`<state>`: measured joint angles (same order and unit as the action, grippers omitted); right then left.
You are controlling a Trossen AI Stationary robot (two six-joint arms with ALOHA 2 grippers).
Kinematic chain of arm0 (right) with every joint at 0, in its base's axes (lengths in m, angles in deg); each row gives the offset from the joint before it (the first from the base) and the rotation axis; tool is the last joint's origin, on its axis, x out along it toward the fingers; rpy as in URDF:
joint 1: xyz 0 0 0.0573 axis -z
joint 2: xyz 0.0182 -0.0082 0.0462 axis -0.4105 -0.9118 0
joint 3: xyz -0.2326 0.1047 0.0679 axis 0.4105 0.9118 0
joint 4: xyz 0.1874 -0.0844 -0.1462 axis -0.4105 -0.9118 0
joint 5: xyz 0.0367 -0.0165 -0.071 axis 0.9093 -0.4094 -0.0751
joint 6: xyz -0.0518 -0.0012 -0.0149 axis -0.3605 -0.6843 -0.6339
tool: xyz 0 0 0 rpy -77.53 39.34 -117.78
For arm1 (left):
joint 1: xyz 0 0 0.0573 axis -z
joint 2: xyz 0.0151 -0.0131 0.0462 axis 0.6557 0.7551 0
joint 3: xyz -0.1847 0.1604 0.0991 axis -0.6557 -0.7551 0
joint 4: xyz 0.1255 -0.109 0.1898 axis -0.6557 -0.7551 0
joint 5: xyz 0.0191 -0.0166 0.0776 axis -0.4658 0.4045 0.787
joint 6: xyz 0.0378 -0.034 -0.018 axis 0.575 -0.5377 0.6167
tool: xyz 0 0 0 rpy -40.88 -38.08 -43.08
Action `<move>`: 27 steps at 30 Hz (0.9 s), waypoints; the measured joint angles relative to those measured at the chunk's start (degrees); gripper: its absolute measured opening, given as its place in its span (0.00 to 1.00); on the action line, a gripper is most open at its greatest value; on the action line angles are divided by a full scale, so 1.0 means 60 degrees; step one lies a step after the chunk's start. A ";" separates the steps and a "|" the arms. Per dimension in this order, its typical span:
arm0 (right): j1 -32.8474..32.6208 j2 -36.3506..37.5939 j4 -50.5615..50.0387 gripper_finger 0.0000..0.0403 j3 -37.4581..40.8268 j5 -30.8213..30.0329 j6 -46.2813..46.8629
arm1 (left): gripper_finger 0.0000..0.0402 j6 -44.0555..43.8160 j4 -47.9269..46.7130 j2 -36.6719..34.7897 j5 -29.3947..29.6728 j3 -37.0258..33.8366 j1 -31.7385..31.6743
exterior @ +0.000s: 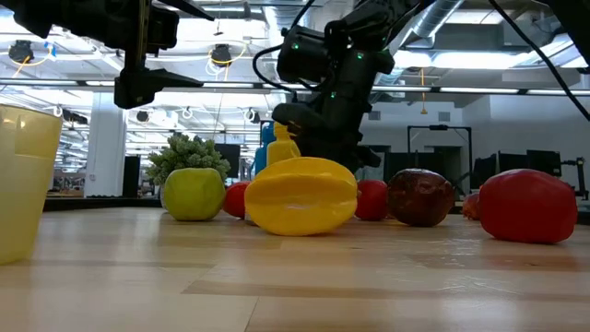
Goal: Pick & Place Food Item
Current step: Put the green tuna can into the yellow bin
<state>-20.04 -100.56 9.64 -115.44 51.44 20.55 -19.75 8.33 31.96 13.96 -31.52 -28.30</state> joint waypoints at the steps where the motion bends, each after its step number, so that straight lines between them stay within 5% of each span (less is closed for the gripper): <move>1: 0.0004 0.0000 -0.0001 0.32 0.0000 0.0069 -0.0007 | 0.85 0.0000 0.0000 0.0000 0.0003 0.0000 0.0000; 11: -0.0089 0.0047 0.0057 0.02 0.0276 0.0202 -0.0003 | 0.85 -0.0004 0.0004 0.0000 0.0067 0.0000 0.0000; 27: -0.0323 -0.0055 -0.0188 0.00 0.0601 0.0342 0.0066 | 0.85 -0.0004 0.0013 0.0000 0.0284 -0.0004 0.0000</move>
<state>-21.98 -100.89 8.52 -111.83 53.49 20.94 -19.78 8.41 31.96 15.66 -31.55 -28.30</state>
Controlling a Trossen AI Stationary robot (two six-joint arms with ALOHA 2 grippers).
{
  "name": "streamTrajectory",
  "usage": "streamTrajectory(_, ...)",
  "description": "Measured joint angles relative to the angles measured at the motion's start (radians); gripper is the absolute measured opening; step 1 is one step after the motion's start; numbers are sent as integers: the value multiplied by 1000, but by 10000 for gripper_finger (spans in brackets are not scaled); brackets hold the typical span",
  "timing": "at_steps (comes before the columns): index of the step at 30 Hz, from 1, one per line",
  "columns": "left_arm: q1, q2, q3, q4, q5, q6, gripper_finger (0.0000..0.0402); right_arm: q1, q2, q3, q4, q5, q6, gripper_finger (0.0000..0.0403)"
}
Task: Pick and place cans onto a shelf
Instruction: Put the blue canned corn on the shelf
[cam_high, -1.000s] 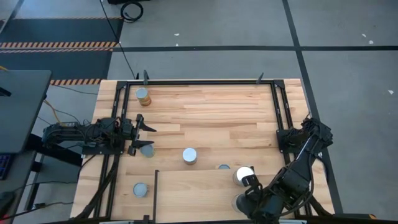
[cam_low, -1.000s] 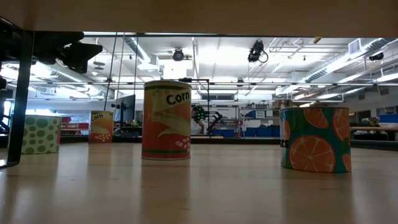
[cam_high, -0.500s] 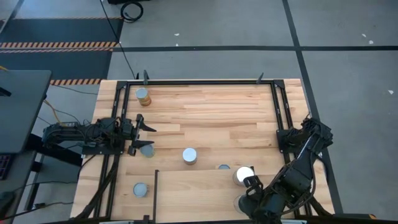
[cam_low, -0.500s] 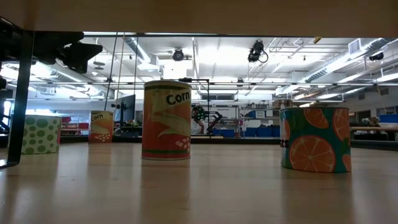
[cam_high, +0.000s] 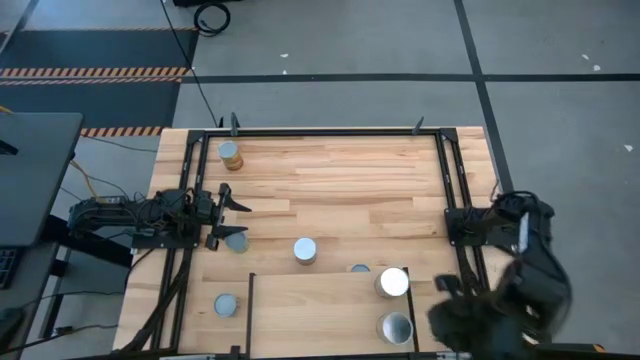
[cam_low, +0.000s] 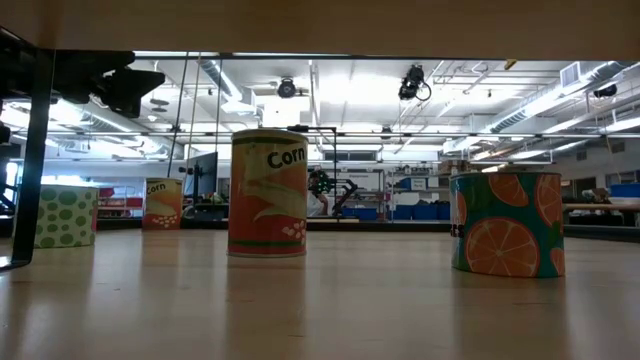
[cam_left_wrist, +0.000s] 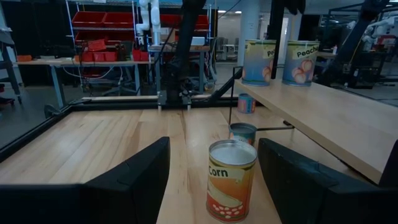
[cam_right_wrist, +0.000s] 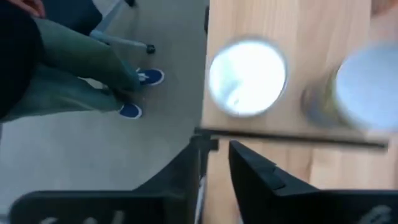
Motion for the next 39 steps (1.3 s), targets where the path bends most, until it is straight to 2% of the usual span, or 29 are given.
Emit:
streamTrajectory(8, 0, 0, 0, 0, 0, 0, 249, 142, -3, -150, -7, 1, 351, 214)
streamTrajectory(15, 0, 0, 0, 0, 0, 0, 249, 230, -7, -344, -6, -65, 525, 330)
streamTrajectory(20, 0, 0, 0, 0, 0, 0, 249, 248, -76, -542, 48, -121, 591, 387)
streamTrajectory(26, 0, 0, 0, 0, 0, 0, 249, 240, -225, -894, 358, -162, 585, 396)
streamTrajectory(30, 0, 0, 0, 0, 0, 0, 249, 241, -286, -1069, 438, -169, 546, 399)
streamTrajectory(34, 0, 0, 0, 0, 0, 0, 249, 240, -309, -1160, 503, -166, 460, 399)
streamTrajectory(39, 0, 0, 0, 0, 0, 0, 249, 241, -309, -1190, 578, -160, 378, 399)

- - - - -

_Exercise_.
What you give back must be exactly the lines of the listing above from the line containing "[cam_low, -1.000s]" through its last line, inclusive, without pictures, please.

_Task output_.
[cam_low, -1.000s] 
[cam_high, -0.500s] 
[cam_low, -0.500s] 
[cam_high, +0.000s] 
[cam_low, +0.000s] 
[cam_left_wrist, +0.000s] 
[cam_right_wrist, +0.000s] 
Motion for the next 39 steps (1.3 s), targets where the path bends most, until it is straight to 2% of the usual span, or 29 are given.
Emit:
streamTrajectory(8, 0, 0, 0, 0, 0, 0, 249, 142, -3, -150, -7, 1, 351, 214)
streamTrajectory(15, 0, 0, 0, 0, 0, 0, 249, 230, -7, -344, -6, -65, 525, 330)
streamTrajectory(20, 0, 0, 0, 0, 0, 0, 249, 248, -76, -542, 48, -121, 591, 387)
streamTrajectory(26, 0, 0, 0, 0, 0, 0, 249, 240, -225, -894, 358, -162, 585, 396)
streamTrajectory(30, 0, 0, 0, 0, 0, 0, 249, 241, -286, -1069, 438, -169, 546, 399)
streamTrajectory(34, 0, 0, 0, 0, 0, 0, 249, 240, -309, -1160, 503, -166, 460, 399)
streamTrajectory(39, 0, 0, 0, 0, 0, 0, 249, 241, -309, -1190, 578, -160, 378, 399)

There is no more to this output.